RESTRICTED STOCK UNIT AWARD AGREEMENT
(2005 Long-Term Incentive Plan)

     This RESTRICTED STOCK UNIT AWARD AGREEMENT (this “AGREEMENT”) is made to be effective as of ___, 200___(the “GRANT DATE”), by and between Abercrombie & Fitch Co., a Delaware corporation (the “COMPANY”), and ___, a non-employee director of the COMPANY (the “PARTICIPANT”).

WITNESSETH :

     WHEREAS, pursuant to the provisions of the 2005 Long-Term Incentive Plan of the COMPANY (the “PLAN”), the Compensation Committee (the “COMMITTEE”) of the Board of Directors of the COMPANY (the “BOARD”) administers the PLAN; and

     WHEREAS, the COMMITTEE and the BOARD has determined that the PARTICIPANT should be granted rights to receive ( ) shares of Class A Common Stock, $0.01 par value, of the COMPANY (such rights, the “RESTRICTED STOCK UNITS”), subject to the restrictions, conditions and other terms set forth in this AGREEMENT;

     NOW, THEREFORE, in consideration of the premises, the parties hereto make the following agreement, intending to be legally bound thereby:

     1.  Grant of RESTRICTED STOCK UNITS . The COMPANY hereby grants to the PARTICIPANT ___(___) RESTRICTED STOCK UNITS of the COMPANY (subject to adjustment as provided in Section 11(c) of the PLAN). Each RESTRICTED STOCK UNIT shall represent the right to receive one issued and outstanding share of Class A Common Stock, $0.01 par value (the “COMMON SHARES”), of the COMPANY, but shall be subject to the restrictions, conditions and other terms set forth in this AGREEMENT.

     2.  Terms and Conditions of the RESTRICTED STOCK UNITS .

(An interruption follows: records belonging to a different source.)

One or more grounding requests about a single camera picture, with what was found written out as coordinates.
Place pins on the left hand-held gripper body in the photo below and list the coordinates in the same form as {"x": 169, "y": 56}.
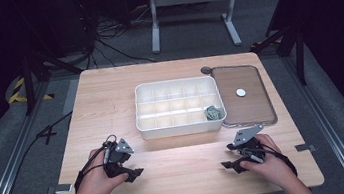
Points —
{"x": 117, "y": 158}

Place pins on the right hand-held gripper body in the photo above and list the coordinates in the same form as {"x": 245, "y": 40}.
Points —
{"x": 250, "y": 148}

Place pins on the light green sock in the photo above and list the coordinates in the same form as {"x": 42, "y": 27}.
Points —
{"x": 213, "y": 112}

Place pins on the white divided storage box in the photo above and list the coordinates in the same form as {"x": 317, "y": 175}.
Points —
{"x": 175, "y": 108}

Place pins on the person's right hand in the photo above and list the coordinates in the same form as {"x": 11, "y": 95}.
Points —
{"x": 270, "y": 166}

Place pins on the person's left hand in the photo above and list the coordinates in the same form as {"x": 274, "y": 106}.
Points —
{"x": 95, "y": 182}

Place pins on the clear lid with grey rim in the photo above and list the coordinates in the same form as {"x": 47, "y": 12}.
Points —
{"x": 245, "y": 107}

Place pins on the small white round disc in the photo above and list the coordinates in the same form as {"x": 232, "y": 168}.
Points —
{"x": 241, "y": 92}

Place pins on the grey tape piece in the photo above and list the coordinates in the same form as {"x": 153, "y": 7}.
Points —
{"x": 306, "y": 147}
{"x": 61, "y": 188}

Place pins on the grey round lid tab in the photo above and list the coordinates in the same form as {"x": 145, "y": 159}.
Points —
{"x": 205, "y": 70}

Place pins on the black metal stand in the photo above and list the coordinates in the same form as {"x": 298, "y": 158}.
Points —
{"x": 300, "y": 56}
{"x": 28, "y": 85}

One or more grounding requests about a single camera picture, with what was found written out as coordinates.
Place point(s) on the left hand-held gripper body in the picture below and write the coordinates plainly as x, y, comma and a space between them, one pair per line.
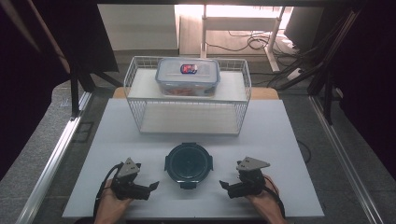
127, 169

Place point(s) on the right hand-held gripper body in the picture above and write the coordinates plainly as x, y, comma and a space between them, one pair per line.
251, 177

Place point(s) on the round dark food container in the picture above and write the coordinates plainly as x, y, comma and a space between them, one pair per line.
188, 163

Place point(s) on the clear rectangular food container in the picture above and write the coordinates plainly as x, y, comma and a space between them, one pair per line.
186, 77

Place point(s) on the person's right hand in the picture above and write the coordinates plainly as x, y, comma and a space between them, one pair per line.
264, 199

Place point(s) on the person's left hand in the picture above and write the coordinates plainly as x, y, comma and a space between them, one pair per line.
110, 202

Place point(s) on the dark floor hatch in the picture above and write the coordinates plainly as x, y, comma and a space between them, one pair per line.
83, 132

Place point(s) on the wooden board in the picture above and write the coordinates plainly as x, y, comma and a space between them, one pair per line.
264, 93

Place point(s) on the black metal stand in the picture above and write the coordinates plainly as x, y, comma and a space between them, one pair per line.
74, 93
327, 93

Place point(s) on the white cabinet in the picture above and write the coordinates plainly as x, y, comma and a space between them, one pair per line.
138, 28

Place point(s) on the wooden pole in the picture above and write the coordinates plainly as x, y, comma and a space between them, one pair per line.
49, 37

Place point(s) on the dark monitor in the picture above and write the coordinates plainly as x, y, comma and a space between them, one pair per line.
303, 26

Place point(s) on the aluminium rail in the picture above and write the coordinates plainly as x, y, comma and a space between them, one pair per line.
342, 155
53, 165

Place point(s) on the white desk frame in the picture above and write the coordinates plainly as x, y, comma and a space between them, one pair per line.
241, 23

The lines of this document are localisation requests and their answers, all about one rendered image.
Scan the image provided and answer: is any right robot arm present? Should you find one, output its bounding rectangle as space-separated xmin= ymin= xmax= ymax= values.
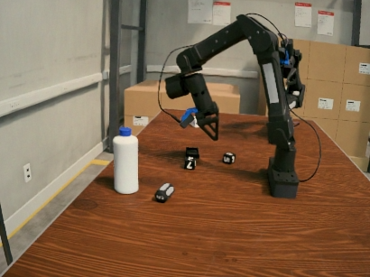
xmin=279 ymin=39 xmax=305 ymax=109

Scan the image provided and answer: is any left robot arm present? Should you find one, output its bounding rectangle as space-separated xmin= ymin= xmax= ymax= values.
xmin=164 ymin=14 xmax=300 ymax=186

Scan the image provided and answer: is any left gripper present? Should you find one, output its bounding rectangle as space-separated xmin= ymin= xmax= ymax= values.
xmin=181 ymin=89 xmax=219 ymax=142

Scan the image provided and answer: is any small white box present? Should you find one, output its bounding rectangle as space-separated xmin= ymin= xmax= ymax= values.
xmin=190 ymin=116 xmax=198 ymax=127

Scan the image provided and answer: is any white bottle with blue cap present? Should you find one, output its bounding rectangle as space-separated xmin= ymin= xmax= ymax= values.
xmin=113 ymin=127 xmax=138 ymax=194

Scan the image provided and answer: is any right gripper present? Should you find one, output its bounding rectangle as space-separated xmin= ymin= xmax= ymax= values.
xmin=280 ymin=50 xmax=297 ymax=86

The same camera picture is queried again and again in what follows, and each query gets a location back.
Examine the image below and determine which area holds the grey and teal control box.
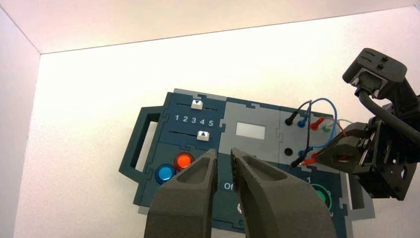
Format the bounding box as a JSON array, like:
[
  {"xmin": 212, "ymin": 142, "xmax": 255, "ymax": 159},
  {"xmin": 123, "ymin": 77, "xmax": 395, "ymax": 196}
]
[{"xmin": 118, "ymin": 88, "xmax": 376, "ymax": 238}]

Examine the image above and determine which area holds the blue round push button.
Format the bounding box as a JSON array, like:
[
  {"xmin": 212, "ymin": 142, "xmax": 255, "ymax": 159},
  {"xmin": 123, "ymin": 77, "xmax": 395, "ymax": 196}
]
[{"xmin": 154, "ymin": 164, "xmax": 177, "ymax": 185}]

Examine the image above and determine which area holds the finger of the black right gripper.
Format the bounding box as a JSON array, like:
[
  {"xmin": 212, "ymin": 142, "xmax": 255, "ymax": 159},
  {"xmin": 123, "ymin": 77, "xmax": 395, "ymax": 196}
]
[
  {"xmin": 316, "ymin": 135, "xmax": 364, "ymax": 174},
  {"xmin": 334, "ymin": 121, "xmax": 374, "ymax": 141}
]

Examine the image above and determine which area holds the red jumper wire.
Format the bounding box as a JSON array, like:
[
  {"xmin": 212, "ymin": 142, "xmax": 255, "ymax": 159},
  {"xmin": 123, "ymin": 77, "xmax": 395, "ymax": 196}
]
[{"xmin": 302, "ymin": 117, "xmax": 349, "ymax": 166}]

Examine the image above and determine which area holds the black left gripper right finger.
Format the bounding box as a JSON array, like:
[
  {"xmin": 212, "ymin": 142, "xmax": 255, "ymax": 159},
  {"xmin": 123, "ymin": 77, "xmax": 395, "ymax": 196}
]
[{"xmin": 230, "ymin": 148, "xmax": 339, "ymax": 238}]

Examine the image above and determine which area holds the red round push button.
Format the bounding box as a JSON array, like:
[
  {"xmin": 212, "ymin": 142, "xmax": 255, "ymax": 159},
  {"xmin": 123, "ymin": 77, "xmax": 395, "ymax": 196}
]
[{"xmin": 174, "ymin": 152, "xmax": 195, "ymax": 172}]

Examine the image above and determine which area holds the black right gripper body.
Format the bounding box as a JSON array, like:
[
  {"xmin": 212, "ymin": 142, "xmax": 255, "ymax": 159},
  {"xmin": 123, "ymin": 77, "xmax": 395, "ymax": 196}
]
[{"xmin": 354, "ymin": 118, "xmax": 420, "ymax": 202}]

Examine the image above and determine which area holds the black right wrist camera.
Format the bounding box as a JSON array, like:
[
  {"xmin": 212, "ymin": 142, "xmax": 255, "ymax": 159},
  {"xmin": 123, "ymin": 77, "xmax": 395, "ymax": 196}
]
[{"xmin": 342, "ymin": 48, "xmax": 408, "ymax": 99}]

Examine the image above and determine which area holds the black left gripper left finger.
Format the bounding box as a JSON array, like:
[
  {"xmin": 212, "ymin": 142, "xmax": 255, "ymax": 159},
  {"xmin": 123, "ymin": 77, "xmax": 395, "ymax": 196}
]
[{"xmin": 144, "ymin": 148, "xmax": 219, "ymax": 238}]

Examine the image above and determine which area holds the blue jumper wire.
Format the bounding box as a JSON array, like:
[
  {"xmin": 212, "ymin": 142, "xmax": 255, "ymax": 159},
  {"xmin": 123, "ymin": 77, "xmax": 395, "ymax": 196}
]
[{"xmin": 297, "ymin": 97, "xmax": 339, "ymax": 158}]

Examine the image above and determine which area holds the black jumper wire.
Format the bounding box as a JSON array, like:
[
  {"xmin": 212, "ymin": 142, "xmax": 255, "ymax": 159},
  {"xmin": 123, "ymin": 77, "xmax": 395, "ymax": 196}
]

                (A) RESTRICTED PERIOD . Except as provided under Sections 3 and 4 of this AGREEMENT, the period of restriction (the “RESTRICTED PERIOD”), after which the RESTRICTED STOCK UNITS shall become vested and no longer be subject to forfeiture to the COMPANY shall lapse upon the later of (i) the first anniversary of the GRANT DATE and (ii) the first “open window” trading date of the COMPANY following the first anniversary of the GRANT DATE; provided the PARTICIPANT is a non-employee director of the COMPANY on such date.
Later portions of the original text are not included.